Pikirannya jauh ke depan. Ia tidak hanya memikirkan kepentingan diri sendiri dan keluarga . Tetapi memikirkan masyarakat luar juga. Pemimpin itu seharusnya demikian. Tetapi kenyataannya tidak. Lihatlah pemimpin yang sekarang ini selalu berfokus kepada diri dan keluarganya.
Mardiwiyono tidak muda lagi benar-benar sepuh. Jika suatu saat berpulang paling tidak ada tiga peninggalan yang diwariskan kepada warga ditempatnya bermukim.

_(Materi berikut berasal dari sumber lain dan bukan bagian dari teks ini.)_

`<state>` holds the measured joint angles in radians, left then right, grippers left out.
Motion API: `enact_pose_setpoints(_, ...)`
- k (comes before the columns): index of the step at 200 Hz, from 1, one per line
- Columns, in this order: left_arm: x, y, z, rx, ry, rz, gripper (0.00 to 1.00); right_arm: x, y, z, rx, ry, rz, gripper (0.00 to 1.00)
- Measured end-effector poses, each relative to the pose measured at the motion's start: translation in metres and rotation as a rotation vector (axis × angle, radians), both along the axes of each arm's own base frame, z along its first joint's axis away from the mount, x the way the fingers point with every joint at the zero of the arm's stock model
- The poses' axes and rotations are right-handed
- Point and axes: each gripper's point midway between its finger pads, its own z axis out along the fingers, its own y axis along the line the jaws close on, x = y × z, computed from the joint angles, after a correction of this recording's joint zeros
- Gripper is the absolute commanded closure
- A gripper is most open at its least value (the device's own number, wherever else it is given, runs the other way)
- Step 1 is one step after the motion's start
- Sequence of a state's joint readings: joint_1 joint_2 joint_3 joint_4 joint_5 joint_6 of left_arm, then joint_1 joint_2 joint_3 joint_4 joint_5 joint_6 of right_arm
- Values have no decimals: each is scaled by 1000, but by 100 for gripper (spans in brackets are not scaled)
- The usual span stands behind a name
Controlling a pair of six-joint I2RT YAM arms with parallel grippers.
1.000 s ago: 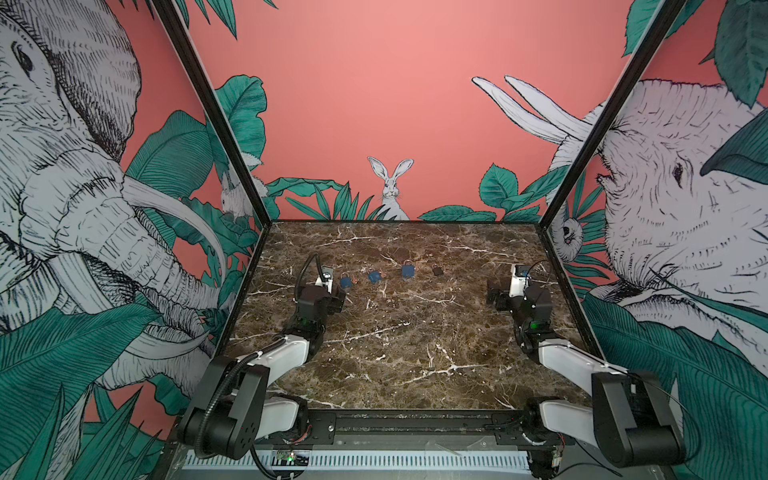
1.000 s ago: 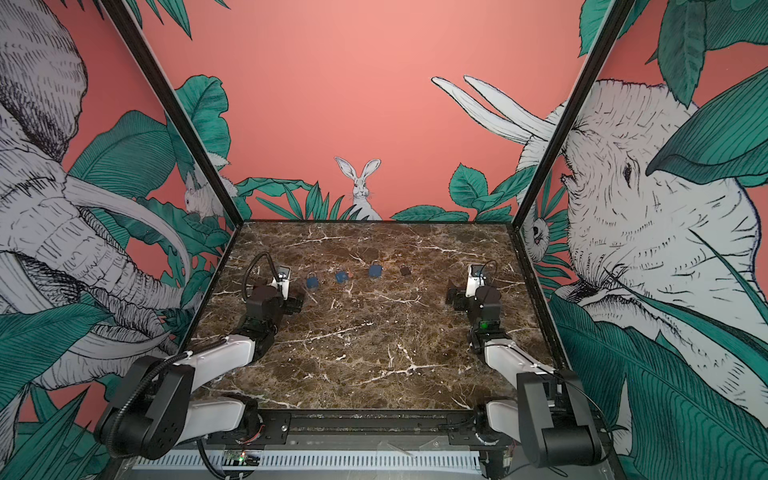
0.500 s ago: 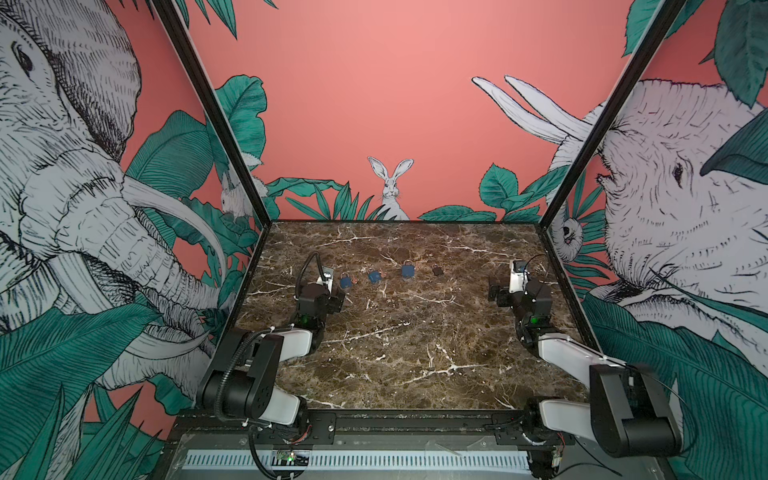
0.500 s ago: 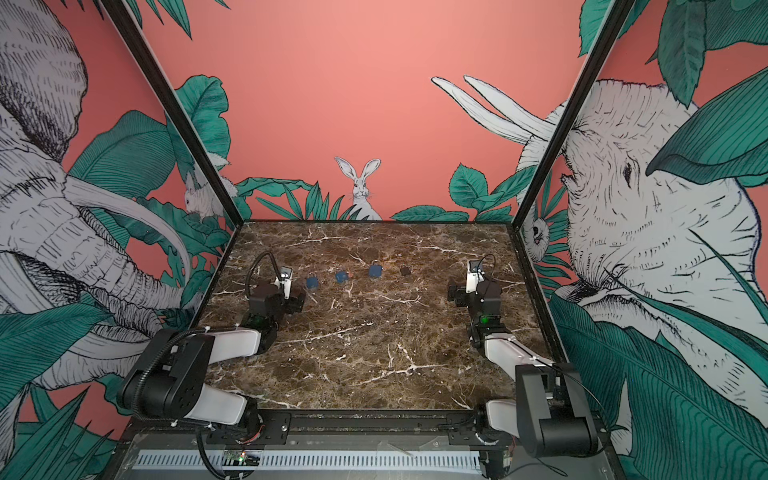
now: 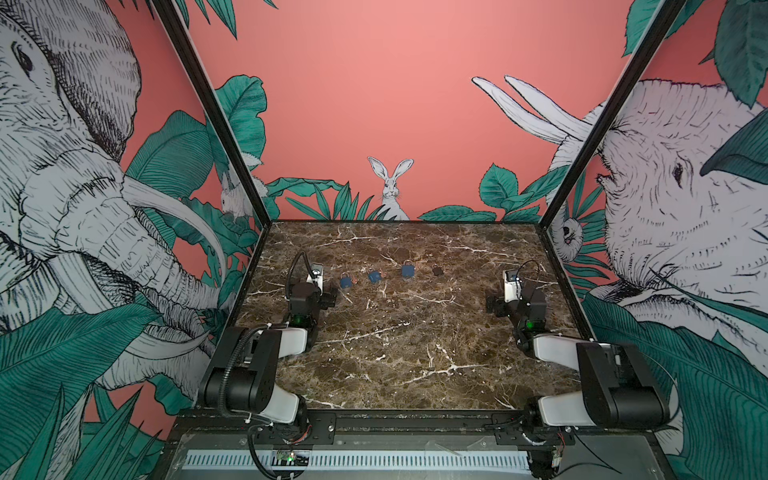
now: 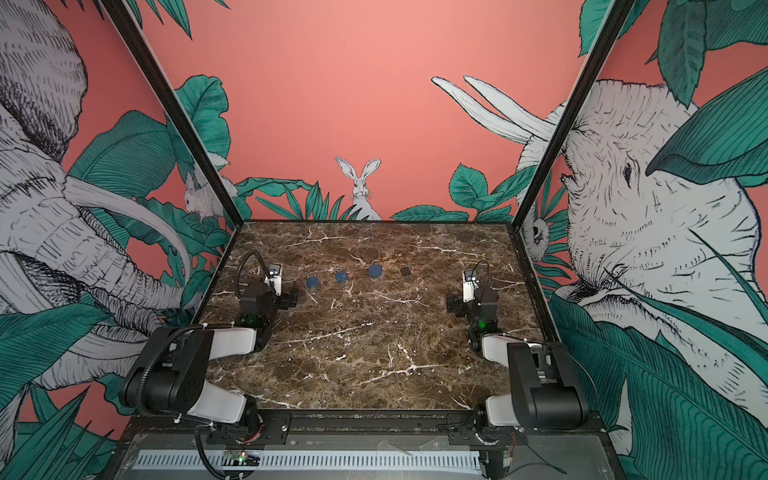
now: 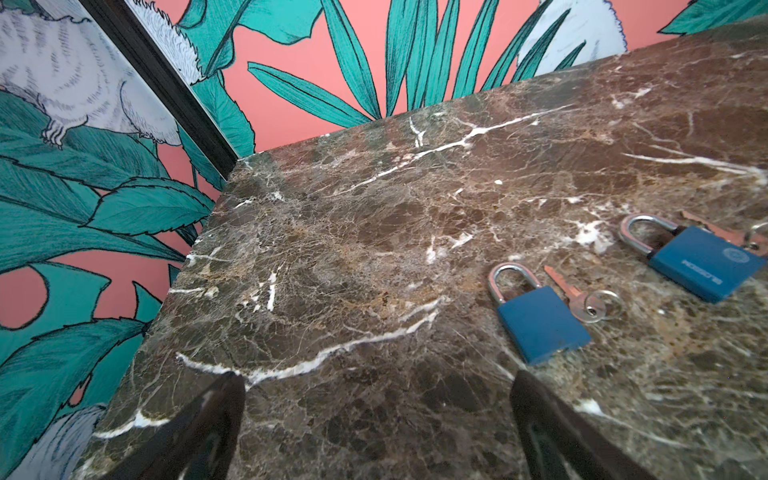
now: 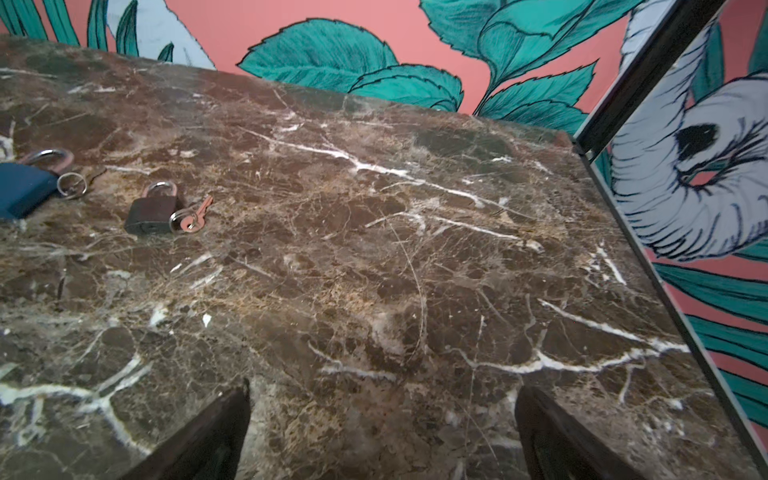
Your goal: Lock with the key
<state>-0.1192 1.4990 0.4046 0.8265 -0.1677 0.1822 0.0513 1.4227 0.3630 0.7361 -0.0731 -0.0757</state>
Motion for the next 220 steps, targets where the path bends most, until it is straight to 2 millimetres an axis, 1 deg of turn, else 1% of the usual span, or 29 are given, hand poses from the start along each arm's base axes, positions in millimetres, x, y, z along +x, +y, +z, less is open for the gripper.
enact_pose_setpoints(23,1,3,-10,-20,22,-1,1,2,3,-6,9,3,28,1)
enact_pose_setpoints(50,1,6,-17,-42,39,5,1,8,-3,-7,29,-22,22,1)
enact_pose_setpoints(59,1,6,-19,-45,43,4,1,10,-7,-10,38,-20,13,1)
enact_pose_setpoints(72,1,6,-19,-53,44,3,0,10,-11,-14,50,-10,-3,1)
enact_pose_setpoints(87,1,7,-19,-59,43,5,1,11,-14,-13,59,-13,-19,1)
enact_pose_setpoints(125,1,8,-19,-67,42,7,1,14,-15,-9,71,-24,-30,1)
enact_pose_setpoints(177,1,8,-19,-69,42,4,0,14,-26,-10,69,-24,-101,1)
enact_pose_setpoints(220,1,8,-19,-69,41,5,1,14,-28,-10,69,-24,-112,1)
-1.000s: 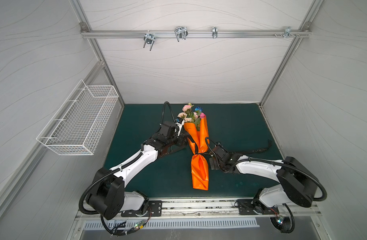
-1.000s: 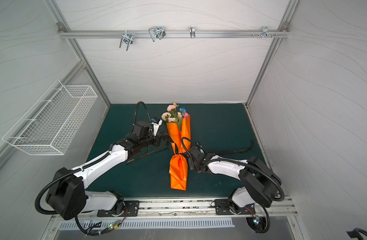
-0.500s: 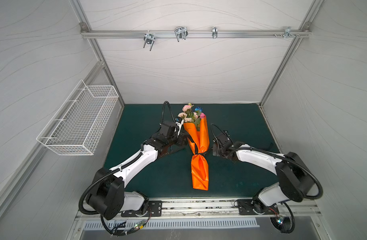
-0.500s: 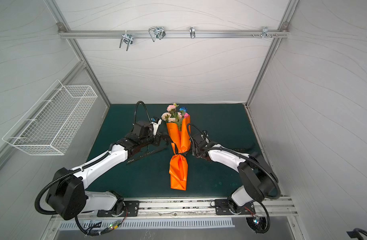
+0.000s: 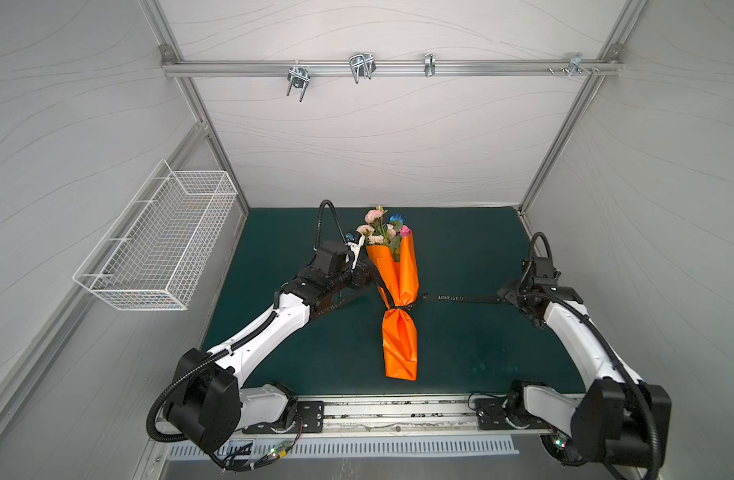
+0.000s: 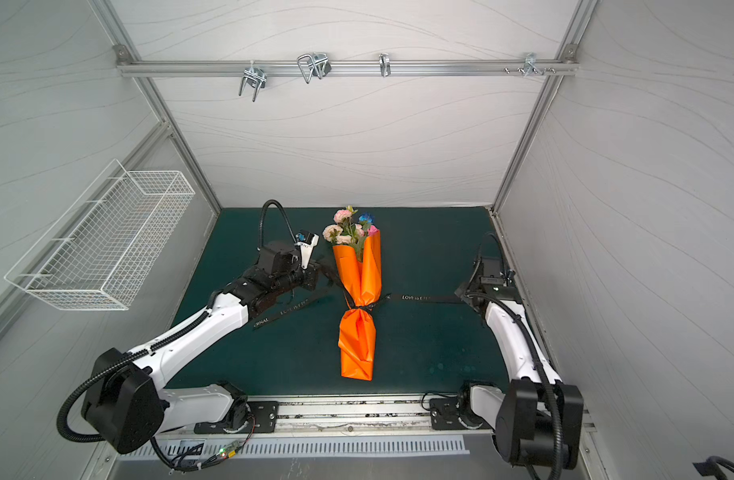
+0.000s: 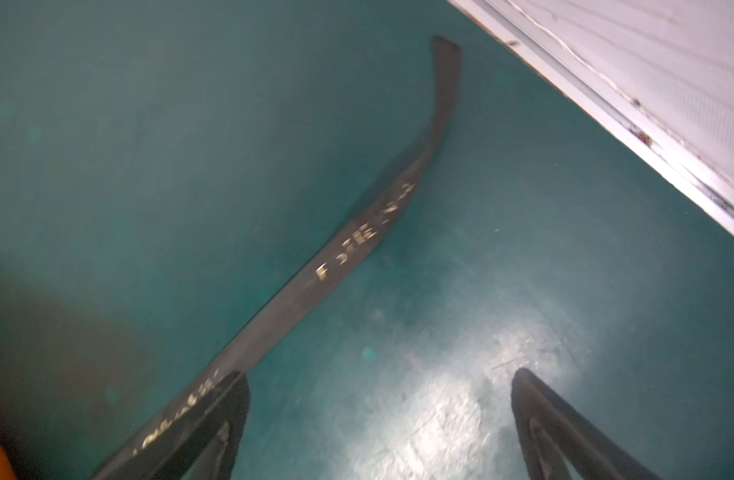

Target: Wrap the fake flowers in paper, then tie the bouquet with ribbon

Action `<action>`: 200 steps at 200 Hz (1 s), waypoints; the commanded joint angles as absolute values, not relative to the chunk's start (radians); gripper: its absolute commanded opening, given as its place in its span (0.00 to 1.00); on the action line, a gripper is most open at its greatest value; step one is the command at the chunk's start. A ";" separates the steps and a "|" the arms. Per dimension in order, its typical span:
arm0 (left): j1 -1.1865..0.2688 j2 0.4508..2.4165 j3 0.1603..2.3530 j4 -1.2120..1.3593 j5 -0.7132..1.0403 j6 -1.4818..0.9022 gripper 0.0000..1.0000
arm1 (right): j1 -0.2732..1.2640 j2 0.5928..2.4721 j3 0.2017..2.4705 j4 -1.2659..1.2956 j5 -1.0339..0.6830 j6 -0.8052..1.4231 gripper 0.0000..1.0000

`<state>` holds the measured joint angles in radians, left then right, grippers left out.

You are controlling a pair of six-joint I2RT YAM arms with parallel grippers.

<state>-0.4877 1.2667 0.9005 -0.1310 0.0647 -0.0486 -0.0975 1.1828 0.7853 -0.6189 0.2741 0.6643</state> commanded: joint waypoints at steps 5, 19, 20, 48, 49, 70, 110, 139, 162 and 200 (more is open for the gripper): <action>-0.492 1.264 0.899 -0.107 0.077 -0.034 0.00 | -0.226 1.332 0.843 -0.586 0.179 0.651 0.99; -0.493 1.274 0.903 -0.107 0.087 -0.034 0.00 | -0.253 1.397 0.867 -0.554 0.182 0.649 0.99; -0.493 1.273 0.903 -0.107 0.087 -0.034 0.00 | -0.255 1.405 0.871 -0.550 0.181 0.648 0.99; -0.494 1.280 0.911 -0.101 0.117 -0.045 0.00 | -0.262 1.531 0.945 -0.507 0.187 0.642 0.99; -0.493 1.279 0.912 -0.101 0.118 -0.045 0.00 | -0.262 1.537 0.949 -0.506 0.186 0.642 0.99; -0.494 1.283 0.915 -0.090 0.146 -0.055 0.00 | -0.271 1.634 1.019 -0.501 0.161 0.634 0.99; -0.494 1.302 0.928 -0.096 0.148 -0.057 0.00 | -0.282 1.798 1.120 -0.546 0.102 0.645 0.95; -0.493 1.315 0.934 -0.097 0.156 -0.058 0.00 | -0.288 1.844 1.127 -0.549 0.051 0.653 0.70; -0.493 1.322 0.938 -0.095 0.170 -0.059 0.00 | -0.293 1.832 1.108 -0.517 0.016 0.659 0.26; -0.496 1.339 0.946 -0.106 0.214 -0.044 0.00 | -0.286 1.721 1.113 -0.439 -0.152 0.624 0.00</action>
<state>-0.4881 1.3231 0.8989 -0.1299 0.1715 -0.0570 -0.2905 1.8111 1.1198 -0.4980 -0.0036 0.6361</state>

Sejak terpilih menjadi RT yang ada dalam benaknya dan harus diperjuangkan adalah Jalan, pemakaman dan tempat ibadah. Awalnya jalan yang ada dua meter saja. Lewat kerja kerasnya bersama warga lebarnya menjadi lima meter. Bersama warga menyediakan tempat pemakaman dan tempat pemakamanpun sudah tersedia. Tempat ibadah pun demikian hanya sebuah mushola saja. Lewat kegigihan dan didukung warga berdirilah sekarang ini masjid nan megah bernama Masjid Al-Hidayah.
Kejujuran, kerja keras dan visi yang jelas sekalipun sekelas RT , Mardiwiyono dipercaya menjadi RT selama 36 Tahun dan meninggalkan jejak yang sulit dihapus.
Kini kamar yang ditempati mertua sebentar lagi akan menjadi kamar kosong karena mereka bertiga yang dirawat di kamar F8 dinyatakan boleh pulang. Salut untuk dokter dan perawat Charitas Hospital yang telah memberikan pelayanan terbaik sesuai Visi dan misinya.
Sehat selalu untuk Mardiwiyono yang telah menginspirasi. Ternyata dikamar rawat ini ada dua orang hebat yang memberikan inspirasi satu I Gusti Nyoman Kuta Samuel yang beritanya telah diturunkan denga tema menyiasati mahalnya harga pupuk dengan memelihara sapi, dan satunya Mardiwiyono seorang mantan RT yang menorehkan jasa yg tidak sedikit bagi warga dan keluarganya.